• **TASK TO COMPLETE**:
Output all of the records word for word and drop the images.

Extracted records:
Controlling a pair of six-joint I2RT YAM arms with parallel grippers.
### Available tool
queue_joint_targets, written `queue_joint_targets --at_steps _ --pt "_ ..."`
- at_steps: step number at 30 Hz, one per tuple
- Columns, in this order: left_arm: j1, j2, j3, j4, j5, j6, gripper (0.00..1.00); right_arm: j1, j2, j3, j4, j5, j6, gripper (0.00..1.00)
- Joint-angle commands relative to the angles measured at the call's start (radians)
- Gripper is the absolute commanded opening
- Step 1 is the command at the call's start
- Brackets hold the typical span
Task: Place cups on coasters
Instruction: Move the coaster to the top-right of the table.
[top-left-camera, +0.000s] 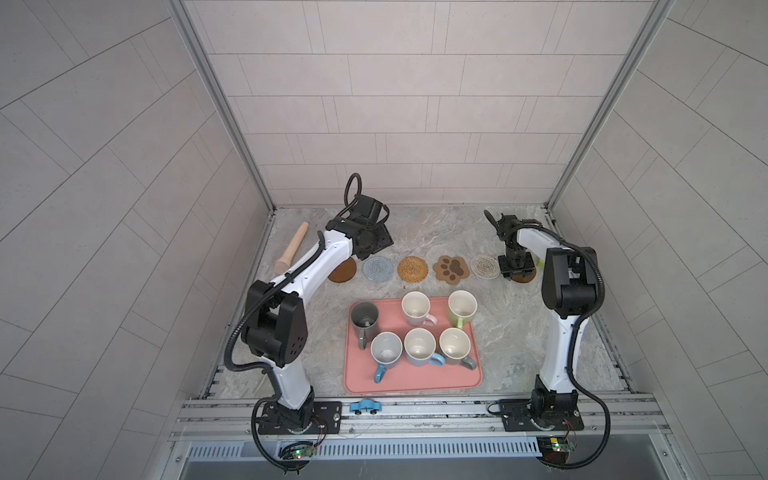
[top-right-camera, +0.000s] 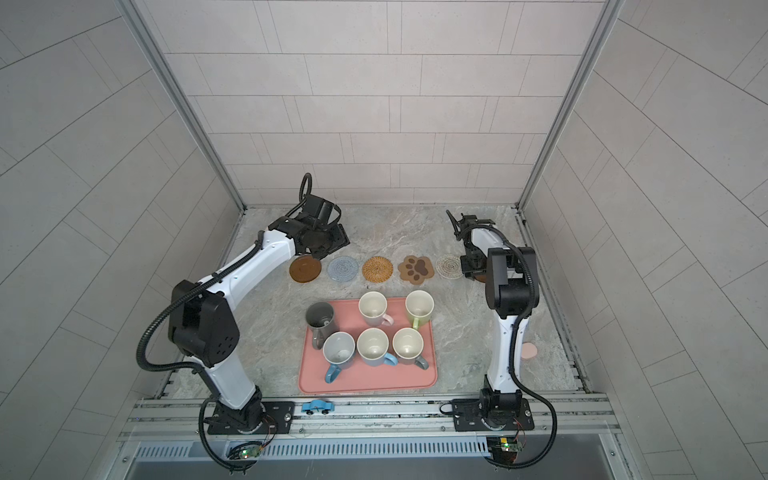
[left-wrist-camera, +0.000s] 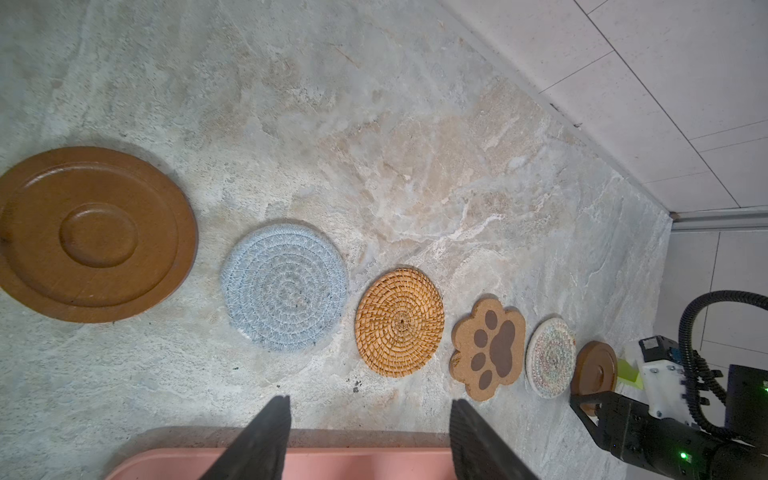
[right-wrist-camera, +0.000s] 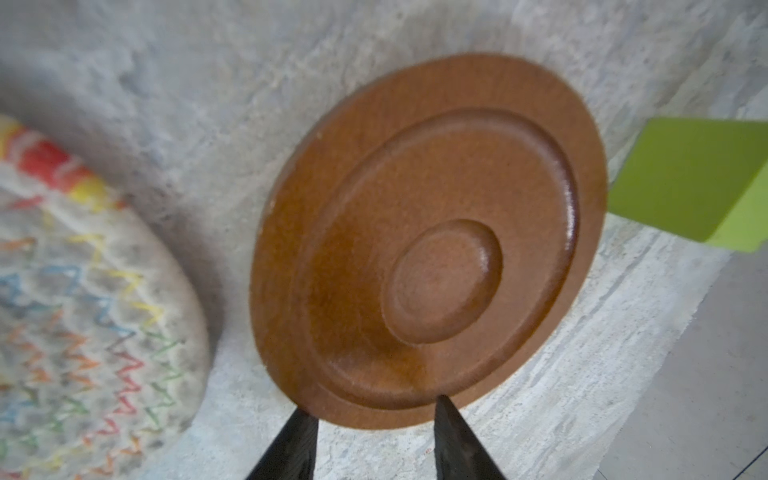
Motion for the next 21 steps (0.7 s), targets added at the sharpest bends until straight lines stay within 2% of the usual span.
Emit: queue_joint_targets --at_steps 1,10,21 --pt "-0.006 -0.027 0.012 -0.004 -0.022 -0.009 0.68 0.003 0.016 0.024 -0.018 0.028 0.016 0.48" --pt "-0.006 -0.026 0.021 -0.010 -0.026 -0.006 0.68 0.003 -0.019 0.040 -0.028 -0.037 0.015 0.48" --pt "0.007 -0.072 0.021 -0.053 -0.099 0.010 0.68 -0.003 -0.166 0.093 -0.020 -0.128 0.025 0.48"
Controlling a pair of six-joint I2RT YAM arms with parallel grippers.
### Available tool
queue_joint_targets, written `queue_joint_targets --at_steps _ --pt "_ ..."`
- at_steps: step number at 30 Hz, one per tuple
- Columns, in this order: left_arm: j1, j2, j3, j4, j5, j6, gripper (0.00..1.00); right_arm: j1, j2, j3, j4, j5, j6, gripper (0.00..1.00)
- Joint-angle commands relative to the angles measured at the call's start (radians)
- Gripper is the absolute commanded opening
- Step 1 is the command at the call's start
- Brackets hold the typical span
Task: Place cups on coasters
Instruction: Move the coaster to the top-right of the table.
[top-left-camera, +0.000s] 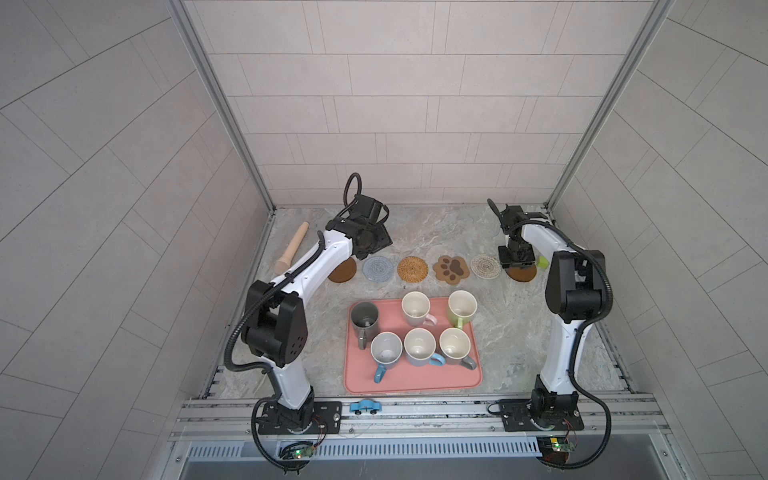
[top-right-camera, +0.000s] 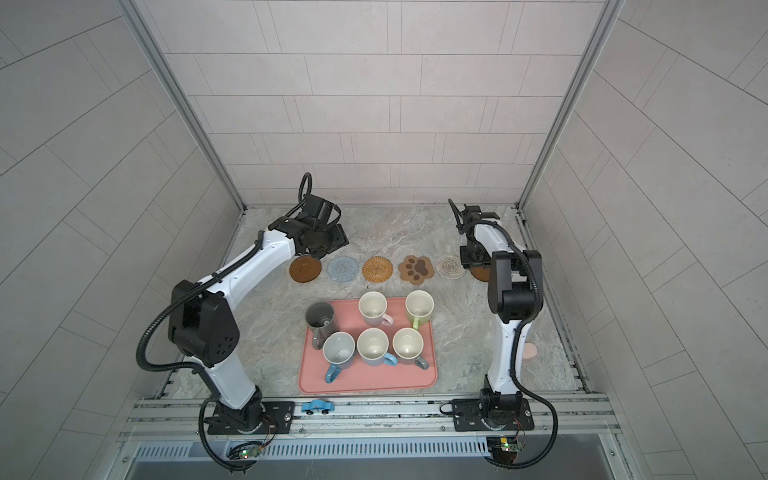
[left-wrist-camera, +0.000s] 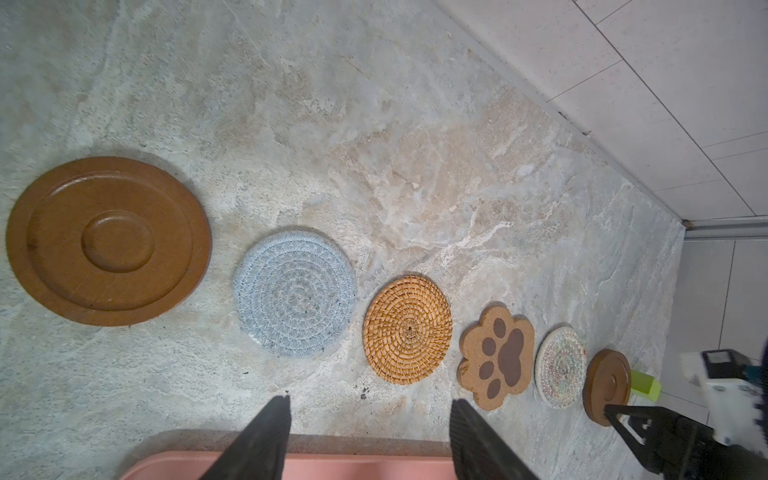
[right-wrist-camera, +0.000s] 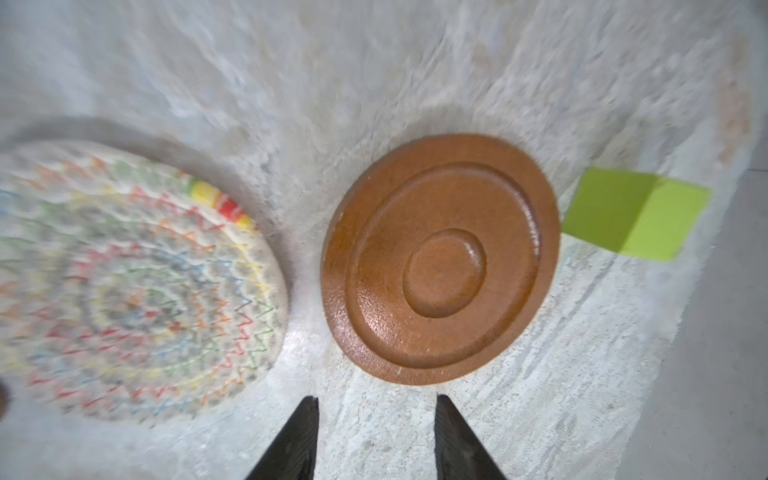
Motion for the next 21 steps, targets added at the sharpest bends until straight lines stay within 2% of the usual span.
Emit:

• **RESPONSE AREA**:
Controlling a pair of six-joint I2RT YAM arms with parallel grippers.
### Available tool
queue_joint_targets, written `queue_joint_targets --at_steps _ --pt "_ ..."`
- at_steps: step number at 30 Hz, one per tuple
- Columns, in this order: left_arm: j1, j2, j3, j4, j5, j6, gripper (0.00..1.00); right_arm: j1, j2, j3, j4, j5, j6, gripper (0.00..1.00)
- Joint-angle commands relative to the angles measured at the call's start (radians)
- Gripper is the absolute commanded opening
- Step 1 is the command at the call's start
- Brackets hold the typical span
Task: Place cups on coasters
Instruction: Move the coaster to the top-right of the table.
[top-left-camera, +0.000s] 
[top-right-camera, +0.000s] 
[left-wrist-camera, +0.000s] 
[right-wrist-camera, +0.000s] 
Motion for the next 21 steps (0.7 s), targets added at the sharpest bends until straight lines stay within 2% of the usual span.
Emit: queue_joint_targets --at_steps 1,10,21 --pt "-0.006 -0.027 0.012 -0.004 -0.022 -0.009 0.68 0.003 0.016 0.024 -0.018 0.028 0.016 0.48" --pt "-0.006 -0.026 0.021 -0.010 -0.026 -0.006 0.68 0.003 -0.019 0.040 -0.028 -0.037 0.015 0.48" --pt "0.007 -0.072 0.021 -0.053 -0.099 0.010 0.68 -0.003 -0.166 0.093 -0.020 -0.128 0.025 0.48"
Controlling a pair of six-joint I2RT YAM arms with parallel grippers.
### Available tool
queue_joint_targets, written `queue_joint_targets --at_steps _ --pt "_ ..."`
- at_steps: step number at 30 Hz, one per tuple
- Columns, in this order: left_arm: j1, j2, j3, j4, j5, j6, gripper (0.00..1.00); right_arm: j1, j2, j3, j4, j5, j6, gripper (0.00..1.00)
- Joint-angle commands relative to the angles measured at the call's start (radians)
- Gripper is the absolute commanded opening
- Step 1 is the command at the call's start
- Brackets hold the typical span
Task: Place cups on coasters
Instruction: Move the coaster to the top-right of the table.
[top-left-camera, +0.000s] 
[top-right-camera, +0.000s] 
[left-wrist-camera, +0.000s] 
[right-wrist-camera, +0.000s] 
Motion for the next 21 steps, targets added at the sharpest bends until straight lines stay within 2% of the usual span.
Emit:

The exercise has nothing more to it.